Top-tier memory management

May 28, 2021

This article was contributed by Marta Rybczyńska

Modern computing systems can feature multiple types of memory that differ in their performance characteristics. The most common example is NUMA architectures, where memory attached to the local node is faster to access than memory on other nodes. Recently, persistent memory has started appearing in deployed systems as well; this type of memory is byte-addressable like DRAM, but it is available in larger sizes and is slower to access, especially for writes. This new memory type makes memory allocation even more complicated for the kernel, driving the need for a method to better manage multiple types of memory in one system.

NUMA architectures contain some memory that is close to the current CPU, and some that is further away; remote memory is typically attached to different NUMA nodes. There is a difference in access performance between local and remote memory, so the kernel has gained support for NUMA topologies over the years. To maximize NUMA performance, the kernel tries to keep pages close to the CPU where they are used, but also allows the distribution of virtual memory areas across the NUMA nodes for deterministic global performance. The kernel documentation describes ways that tasks may influence memory placement on NUMA systems.

The NUMA mechanism can be extended to handle persistent memory as well, but it was not really designed for that case. The future may bring even more types of memory, such as High Bandwidth Memory (HBM), which stacks DRAM silicon dies and provides a larger memory bus. Sooner or later, it seems that a different approach will be needed.
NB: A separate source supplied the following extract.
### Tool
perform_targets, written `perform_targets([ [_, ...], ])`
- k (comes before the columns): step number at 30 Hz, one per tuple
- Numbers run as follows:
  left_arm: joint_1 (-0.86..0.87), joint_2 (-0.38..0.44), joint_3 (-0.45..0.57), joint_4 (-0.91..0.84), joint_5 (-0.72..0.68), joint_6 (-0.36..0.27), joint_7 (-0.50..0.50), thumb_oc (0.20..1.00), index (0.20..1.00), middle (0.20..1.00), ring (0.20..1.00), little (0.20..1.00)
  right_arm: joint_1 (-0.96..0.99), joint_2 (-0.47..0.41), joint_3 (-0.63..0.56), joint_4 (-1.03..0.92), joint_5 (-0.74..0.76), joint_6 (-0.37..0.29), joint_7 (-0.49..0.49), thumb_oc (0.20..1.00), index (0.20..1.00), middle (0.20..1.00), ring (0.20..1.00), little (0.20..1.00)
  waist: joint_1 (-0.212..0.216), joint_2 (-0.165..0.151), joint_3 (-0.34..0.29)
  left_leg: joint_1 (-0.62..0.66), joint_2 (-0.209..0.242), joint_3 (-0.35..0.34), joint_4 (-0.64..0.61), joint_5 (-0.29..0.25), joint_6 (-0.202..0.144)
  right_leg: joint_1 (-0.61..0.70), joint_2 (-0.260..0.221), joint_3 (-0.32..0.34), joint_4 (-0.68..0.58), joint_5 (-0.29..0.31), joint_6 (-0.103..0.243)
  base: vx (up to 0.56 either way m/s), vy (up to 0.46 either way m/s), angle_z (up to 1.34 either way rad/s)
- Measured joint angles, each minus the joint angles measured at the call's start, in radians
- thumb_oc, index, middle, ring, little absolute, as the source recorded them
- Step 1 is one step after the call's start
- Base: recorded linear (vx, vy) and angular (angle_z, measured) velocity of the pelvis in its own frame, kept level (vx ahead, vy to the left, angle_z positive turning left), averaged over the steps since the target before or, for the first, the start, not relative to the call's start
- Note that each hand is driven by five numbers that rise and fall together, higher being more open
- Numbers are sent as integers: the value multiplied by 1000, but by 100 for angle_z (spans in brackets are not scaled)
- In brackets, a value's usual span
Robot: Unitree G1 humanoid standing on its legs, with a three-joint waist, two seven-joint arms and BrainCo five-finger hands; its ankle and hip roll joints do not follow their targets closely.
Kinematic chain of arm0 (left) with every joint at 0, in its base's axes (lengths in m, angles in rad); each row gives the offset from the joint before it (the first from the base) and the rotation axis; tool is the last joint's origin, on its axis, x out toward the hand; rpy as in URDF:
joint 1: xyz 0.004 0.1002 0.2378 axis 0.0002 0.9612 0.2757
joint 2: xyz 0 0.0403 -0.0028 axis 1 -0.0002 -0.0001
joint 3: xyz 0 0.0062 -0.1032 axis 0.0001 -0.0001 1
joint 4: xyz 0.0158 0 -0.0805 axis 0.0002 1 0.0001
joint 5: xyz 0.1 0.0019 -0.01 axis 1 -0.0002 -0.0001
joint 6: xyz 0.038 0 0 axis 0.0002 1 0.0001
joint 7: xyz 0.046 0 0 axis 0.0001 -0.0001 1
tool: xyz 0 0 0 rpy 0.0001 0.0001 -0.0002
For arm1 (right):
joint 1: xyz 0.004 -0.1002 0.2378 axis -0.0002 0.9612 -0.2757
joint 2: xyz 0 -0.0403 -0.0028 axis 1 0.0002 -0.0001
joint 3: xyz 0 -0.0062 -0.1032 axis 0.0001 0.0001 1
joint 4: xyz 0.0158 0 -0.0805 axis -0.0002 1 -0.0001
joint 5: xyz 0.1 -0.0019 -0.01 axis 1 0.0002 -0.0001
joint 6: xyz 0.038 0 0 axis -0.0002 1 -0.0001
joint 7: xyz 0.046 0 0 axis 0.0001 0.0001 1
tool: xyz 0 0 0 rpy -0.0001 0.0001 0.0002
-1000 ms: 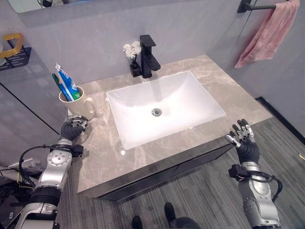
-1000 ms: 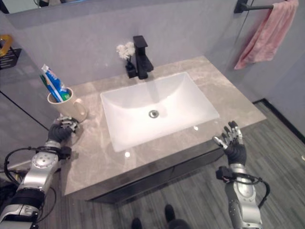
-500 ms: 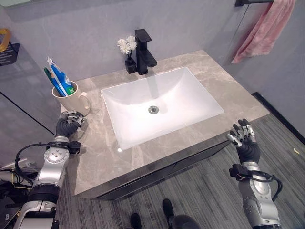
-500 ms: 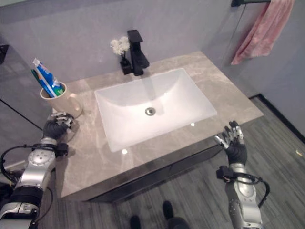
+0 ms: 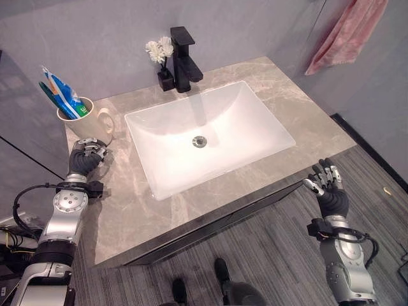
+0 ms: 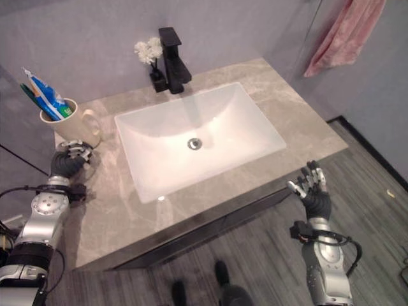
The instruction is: Put brush and paste in cup on sink, flatten towel.
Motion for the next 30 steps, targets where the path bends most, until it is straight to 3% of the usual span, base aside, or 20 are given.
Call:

Recently, kernel developers have been discussing a possible solution to the problem of different memory types: adding the notion of memory tiers. The proposed code extends the NUMA mode to include features like migrating infrequently used pages to slow memory, migrating hot pages back to fast memory, and a proposal for a control mechanism for this feature. The changes to the memory-management subsystem to support different tiers are complex; the developers are discussing three related patch sets, each building on those that came before.

Migrating from fast to slow memory

The first piece of the puzzle takes the form of a patch set posted by Dave Hansen. It improves the memory reclaim process, which normally kicks in when memory is tight and pushes out the content of rarely used pages. Hansen said that, in a system with persistent memory, those pages could instead be migrated from DRAM to the slower memory, maintaining access to them if they are needed again. Hansen noted in the cover letter that this is a partial solution, as migrated pages will be stuck in slow memory with no path back to faster DRAM. This mechanism is optional and users will be able to enable it on-demand with the sysctl vm.zone_reclaim_mode or in /proc/sys/vm/zone_reclaim_mode with the bitmask set to 8.

The patch set received some initial positive reviews, including one from Michal Hocko, who noted that the feature could also be useful in traditional NUMA systems without memory tiers.

...and back

The second part of the puzzle is a migration of frequently used pages from slow to fast memory. This has been proposed in a patch set by Huang Ying.

In current kernels, NUMA balancing works by periodically unmapping a process's pages. When there is a page fault caused by access to an unmapped page, the migration code decides whether the affected page should be moved to the memory node where the page fault occurred. The migration decision depends on a number of factors, including frequency of access and the availability of memory on the accessing node.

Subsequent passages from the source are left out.